Pros
Extremely ethical company. Strong financially. Compensation is pretty good. Decent amount of vacation. They are finally updating most of the buildings, which were in very bad shape previously.
Cons
The work/life balance is getting out of hand. Since 2009, many jobs have been offshored. Working with these coworkers requires lots of nights on the US employees' part and introduces extra work and delay, simply because of the time difference. Flex schedules and part-time are becoming a farce--if you go part time, you will never truly work 75%, but you most definitely be paid at that rate. Experienced employees are being replaced exclusively by new grads (or not at all). While the quality of these new grads is high, they need time to learn and be trained.
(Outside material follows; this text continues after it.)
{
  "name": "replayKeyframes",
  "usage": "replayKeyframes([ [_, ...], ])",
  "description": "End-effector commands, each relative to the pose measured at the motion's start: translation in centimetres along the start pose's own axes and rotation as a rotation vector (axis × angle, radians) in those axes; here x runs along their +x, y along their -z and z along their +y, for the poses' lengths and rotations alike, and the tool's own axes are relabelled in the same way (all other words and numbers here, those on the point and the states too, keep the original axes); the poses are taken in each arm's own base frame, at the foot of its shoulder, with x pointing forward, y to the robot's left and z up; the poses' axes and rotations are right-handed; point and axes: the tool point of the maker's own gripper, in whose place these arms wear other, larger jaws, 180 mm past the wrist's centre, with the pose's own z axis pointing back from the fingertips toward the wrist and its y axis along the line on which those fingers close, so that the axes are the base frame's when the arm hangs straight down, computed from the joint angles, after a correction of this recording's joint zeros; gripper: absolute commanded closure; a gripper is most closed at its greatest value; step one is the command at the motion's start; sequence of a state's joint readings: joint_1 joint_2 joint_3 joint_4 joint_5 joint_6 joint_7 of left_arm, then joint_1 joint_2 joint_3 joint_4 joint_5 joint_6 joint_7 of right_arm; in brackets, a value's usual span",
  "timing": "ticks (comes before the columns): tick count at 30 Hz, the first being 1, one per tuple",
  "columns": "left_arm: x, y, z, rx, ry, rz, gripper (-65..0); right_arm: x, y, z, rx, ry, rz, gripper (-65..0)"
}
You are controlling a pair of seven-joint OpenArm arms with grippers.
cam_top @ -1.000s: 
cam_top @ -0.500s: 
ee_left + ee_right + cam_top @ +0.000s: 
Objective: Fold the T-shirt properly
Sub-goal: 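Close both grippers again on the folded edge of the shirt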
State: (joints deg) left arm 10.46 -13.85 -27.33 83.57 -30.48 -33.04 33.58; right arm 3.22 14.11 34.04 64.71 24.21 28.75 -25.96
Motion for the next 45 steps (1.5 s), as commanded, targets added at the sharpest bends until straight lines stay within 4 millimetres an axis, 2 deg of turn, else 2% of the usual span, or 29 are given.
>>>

This leads to extra work being dumped on existing employees and inadequate training and inappropriately large workloads for new hires. There seems to be a big gap in middle-aged (30s) employees and the knowledge gap is going to be huge in a few years when key people retire and all that is left is people with 3-5 years of experience--who tend to jump ship more often. The pace keeps increasing to the point that employees are burned out. The long hours and hard work that were previously rewarded and appreciated are now expected 100% of the time with little regard to how it is affecting resource morale and work/life balance. Managers are good at reassuring us that they will push back when needed, but it never happens in practice. It has been made very clear by upper management that IT is a cost and we are definitely 2nd tier corporate citizens.